Ribuan Siswa Kelas V SD di DIY Akan Diimunisasi Agustus Nanti

Ilustrasi imunisasi. - Harian Jogja/Desi Suryanto
18 Juni 2019 22:47 WIB Abdul Hamied Razak Jogja Share :

Harianjogja.com, JOGJA—Dinas Kesehatan (Dinkes) DIY berencana menggelar program imunisasi Human Papilloma Virus (HPV) untuk siswi kelas V sekolah dasar (SD) di seluruh wilayah DIY pada Agustus nanti.

Kepala Dinkes DIY, Pembajun Setyaningastuti, mengatakan program tersebut dilakukan untuk menekan angka penyakit kanker serviks yang cukup tinggi. Berdasarkan prevalensi penyakit tidak menular, penyakit kanker di DIY mencapai 4,9% dari rata-rata nasional 1,8%. "Kanker serviks angkanya di DIY posisinya masih tinggi. Dengan program HPV angkanya akan kami turunkan," katanya, Selasa (18/6).

Ia menyatakan imunisasi HPV ini sebagai langkah pemerintah untuk mencegah kanker serviks pada perempuan agar kualitas generasi yang akan datang menjadi lebih baik. "Kami ingin menjaga kualitas generasi mendatang jauh lebih baik. Jangan sampai generasi mendatang banyak yang terkena kanker serviks," katanya.

Berdasarkan data Kementerian Kesehatan 2018, penyakit kanker serviks masih menjadi beban bagi masyarakat Indonesia. Kasus ini terhitung tinggi karena setiap hari tercatat 58 kasus baru dan 26 orang meninggal karena kanker serviks. Bahkan, tingkat kematian dalam lima tahun terakhir Indonesia itu tertinggi untuk kanker serviks.

Kepala Bidang Pencegahan dan Pengandalian Penyakit P2P Dinkes DIY, Berty Murtiningsih, menambahkan program tersebut sebelumnya sudah dilakukan di dua kabupaten di DIY yakni Kulonprogo dan Gunungkidul pada 2017. Tahun ini program yang sama diterapkan di empat kabupaten dan satu kota di DIY. "Kami mulai lakukan koordinasi dengan berbagai pihak seperti Dinas Pendidikan untuk pemberian vaksinasi HPV," katanya.
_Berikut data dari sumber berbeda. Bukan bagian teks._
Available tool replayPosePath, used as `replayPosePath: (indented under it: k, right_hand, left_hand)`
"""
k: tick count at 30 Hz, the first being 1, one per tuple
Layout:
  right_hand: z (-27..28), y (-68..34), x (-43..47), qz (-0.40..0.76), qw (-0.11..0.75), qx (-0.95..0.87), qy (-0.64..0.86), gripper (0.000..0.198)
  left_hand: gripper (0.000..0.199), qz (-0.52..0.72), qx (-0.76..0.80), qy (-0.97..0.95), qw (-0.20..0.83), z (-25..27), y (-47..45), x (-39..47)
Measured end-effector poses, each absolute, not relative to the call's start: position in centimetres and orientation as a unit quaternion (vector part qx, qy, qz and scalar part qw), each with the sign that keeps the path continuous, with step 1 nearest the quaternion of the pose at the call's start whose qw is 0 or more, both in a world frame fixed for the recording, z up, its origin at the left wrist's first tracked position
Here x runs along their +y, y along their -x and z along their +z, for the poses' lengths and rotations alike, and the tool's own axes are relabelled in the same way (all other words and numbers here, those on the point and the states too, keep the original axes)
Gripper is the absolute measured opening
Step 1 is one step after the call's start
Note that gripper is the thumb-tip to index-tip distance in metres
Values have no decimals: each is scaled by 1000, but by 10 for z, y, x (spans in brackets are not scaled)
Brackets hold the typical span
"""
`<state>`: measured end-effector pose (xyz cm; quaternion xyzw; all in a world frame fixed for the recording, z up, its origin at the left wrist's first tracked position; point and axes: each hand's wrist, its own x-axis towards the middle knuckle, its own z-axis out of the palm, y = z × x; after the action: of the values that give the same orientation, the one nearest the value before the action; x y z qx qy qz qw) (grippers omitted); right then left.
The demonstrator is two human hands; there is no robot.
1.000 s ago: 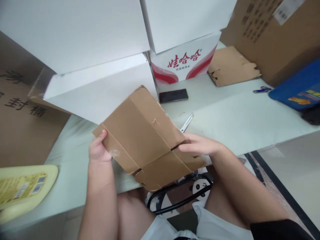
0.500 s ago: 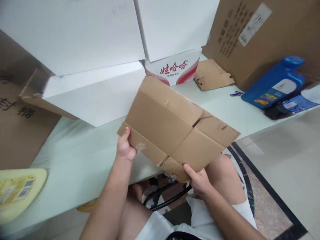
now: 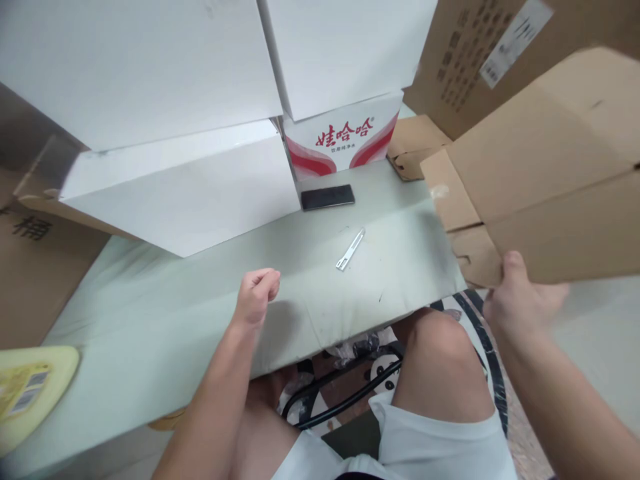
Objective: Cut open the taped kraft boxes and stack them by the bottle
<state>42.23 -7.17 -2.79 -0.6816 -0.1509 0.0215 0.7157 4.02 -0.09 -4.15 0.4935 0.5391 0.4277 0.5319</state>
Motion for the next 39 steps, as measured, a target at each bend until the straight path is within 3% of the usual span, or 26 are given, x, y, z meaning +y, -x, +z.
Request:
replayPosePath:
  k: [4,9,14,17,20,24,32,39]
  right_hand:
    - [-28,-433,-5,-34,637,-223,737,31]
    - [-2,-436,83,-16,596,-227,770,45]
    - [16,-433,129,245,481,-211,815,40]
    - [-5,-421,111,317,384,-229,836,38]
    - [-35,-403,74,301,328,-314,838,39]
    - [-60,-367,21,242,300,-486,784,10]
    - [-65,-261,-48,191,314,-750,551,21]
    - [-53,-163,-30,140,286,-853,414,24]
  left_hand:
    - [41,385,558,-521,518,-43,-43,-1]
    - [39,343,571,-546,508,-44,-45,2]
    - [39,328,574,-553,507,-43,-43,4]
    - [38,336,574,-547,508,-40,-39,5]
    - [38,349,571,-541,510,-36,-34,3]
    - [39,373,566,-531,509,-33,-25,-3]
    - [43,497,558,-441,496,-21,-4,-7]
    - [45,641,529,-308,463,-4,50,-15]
Jika anak-anak sejak dini diberikan vaksinasi HPV diharapkan ke depan mereka bisa terhindar dari kanker serviks. Dia menjamin tidak ada efek samping dari pemberian vaksinasi tersebut. Dia juga menepis adanya anggapan pemberian vaksinasi HPV bisa berdampak pada kemandulan. "Ini untuk proteksi bagi anak-anak perempuan agar saat dewasa nanti bisa terhindar dari kanker serviks. Tidak ada efek sampingnya," kata Berty.

Dia menjelaskan pemberian vaksin tersebut untuk tahun ini akan diberikan bagi seluruh siswi kelas V SD. Untuk tahun depan, pemberian vaksin yang sama juga diberikan saat mereka duduk di kelas VI. Hal yang sama juga dilakukan di mana ada sekitar 8.000 siswi kelas V dari Gunungkidul dan Kulonprogo yang divaksinasi pada 2017 kemudian dilanjutkan pada 2018 bagi siswa yang sama. "Pemberian HPV harus dilakukan dua kali. Kalau satu kali tidak optimal. Ini sesuai prosedur," katanya.

Berty mengatakan vaksin HPV ini sangat mahal. Tarif normalnya antara Rp750.000 hingga Rp1 juta untuk sekali suntik. Jika dilakukan dua kali maka biayanya antara Rp1,5 juta hingga Rp2 juta. Namun dengan program tersebut, maka harganya dapat diminimalkan sehingga anak-anak di DIY bisa mendapatkan imuniasasi. "DIY menjadi sasaran pemberian imunisasi karena angka kejadian kanker serviks tinggi sehingga dapat diperjuangkan untuk mendapatkan imunisasi ini," katanya.